*WHAT THIS TASK INVOLVES*:
Repeat precisely the span of lines below that opens with the line containing "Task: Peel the" and closes with the line containing "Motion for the", both included.
--------------------------------
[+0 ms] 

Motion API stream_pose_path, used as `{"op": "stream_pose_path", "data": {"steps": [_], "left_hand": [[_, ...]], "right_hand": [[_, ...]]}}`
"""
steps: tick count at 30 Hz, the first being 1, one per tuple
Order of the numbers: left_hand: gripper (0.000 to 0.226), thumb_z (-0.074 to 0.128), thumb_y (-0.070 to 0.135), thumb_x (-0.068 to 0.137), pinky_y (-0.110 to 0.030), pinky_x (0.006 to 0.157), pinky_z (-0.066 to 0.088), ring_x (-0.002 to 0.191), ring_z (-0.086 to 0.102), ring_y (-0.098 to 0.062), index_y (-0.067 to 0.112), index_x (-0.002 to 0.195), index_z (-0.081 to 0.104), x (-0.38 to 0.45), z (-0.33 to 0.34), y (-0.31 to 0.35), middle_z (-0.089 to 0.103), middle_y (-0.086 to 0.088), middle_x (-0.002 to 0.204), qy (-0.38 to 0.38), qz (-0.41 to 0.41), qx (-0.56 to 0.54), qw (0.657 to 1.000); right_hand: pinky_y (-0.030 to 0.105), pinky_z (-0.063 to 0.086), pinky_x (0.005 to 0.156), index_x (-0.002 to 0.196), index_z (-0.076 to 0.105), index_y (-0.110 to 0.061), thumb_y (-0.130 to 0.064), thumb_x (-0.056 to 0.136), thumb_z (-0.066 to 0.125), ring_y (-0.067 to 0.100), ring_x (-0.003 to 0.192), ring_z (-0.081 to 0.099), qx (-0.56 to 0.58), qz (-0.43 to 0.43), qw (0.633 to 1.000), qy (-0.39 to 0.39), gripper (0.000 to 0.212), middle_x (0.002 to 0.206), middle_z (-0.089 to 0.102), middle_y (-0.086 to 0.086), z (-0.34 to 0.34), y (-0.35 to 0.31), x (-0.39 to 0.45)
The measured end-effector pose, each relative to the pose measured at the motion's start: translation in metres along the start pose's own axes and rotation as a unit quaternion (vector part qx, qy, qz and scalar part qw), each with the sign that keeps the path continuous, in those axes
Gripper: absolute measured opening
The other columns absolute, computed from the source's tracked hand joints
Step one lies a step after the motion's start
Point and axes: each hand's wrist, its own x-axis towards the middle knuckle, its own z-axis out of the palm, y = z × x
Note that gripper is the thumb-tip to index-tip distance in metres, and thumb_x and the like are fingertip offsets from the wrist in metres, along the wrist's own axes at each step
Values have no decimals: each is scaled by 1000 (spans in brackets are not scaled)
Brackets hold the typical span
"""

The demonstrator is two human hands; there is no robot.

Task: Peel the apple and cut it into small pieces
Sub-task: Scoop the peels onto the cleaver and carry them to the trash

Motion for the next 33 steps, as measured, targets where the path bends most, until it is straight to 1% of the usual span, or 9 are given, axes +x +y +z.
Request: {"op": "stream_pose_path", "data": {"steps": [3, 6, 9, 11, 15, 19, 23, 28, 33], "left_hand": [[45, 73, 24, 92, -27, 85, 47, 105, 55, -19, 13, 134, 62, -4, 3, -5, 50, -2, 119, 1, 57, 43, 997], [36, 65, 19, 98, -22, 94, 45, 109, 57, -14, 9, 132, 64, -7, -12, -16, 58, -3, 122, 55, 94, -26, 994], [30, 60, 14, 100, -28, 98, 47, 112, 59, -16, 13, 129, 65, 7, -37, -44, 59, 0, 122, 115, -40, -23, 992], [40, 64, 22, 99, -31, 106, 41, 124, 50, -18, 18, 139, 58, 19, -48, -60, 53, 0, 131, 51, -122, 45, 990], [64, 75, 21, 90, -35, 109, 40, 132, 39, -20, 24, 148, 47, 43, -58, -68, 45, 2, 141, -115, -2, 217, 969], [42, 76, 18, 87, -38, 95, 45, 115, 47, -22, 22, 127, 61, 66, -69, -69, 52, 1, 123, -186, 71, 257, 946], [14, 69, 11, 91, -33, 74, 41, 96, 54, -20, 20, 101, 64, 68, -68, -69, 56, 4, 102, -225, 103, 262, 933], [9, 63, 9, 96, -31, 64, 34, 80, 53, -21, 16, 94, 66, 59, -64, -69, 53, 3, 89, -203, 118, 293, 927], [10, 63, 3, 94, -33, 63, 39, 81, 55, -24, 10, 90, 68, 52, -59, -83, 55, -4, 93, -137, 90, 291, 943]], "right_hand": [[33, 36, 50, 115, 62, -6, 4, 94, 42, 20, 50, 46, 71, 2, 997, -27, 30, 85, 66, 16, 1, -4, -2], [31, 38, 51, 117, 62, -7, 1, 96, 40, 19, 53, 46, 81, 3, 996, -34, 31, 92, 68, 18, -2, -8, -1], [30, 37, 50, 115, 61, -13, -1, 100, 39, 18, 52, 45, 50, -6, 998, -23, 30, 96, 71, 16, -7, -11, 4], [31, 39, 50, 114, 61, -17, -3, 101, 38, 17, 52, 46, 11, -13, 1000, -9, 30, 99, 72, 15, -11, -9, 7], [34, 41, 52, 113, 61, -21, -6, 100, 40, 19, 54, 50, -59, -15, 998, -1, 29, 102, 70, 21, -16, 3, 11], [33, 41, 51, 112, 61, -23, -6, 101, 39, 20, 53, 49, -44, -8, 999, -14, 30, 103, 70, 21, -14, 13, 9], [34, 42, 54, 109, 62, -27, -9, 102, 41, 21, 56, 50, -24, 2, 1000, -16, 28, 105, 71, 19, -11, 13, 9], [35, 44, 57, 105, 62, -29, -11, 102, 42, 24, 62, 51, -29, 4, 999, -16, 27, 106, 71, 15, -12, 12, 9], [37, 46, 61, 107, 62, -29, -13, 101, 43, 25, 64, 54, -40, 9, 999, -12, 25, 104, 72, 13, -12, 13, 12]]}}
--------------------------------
*FINISHED EXERCISE*:
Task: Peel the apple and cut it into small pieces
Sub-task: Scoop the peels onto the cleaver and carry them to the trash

Motion for the next 33 steps, as measured, targets where the path bends most, until it is straight to 1% of the usual span, or 9 are given, axes +x +y +z.

What the exercise required is now done.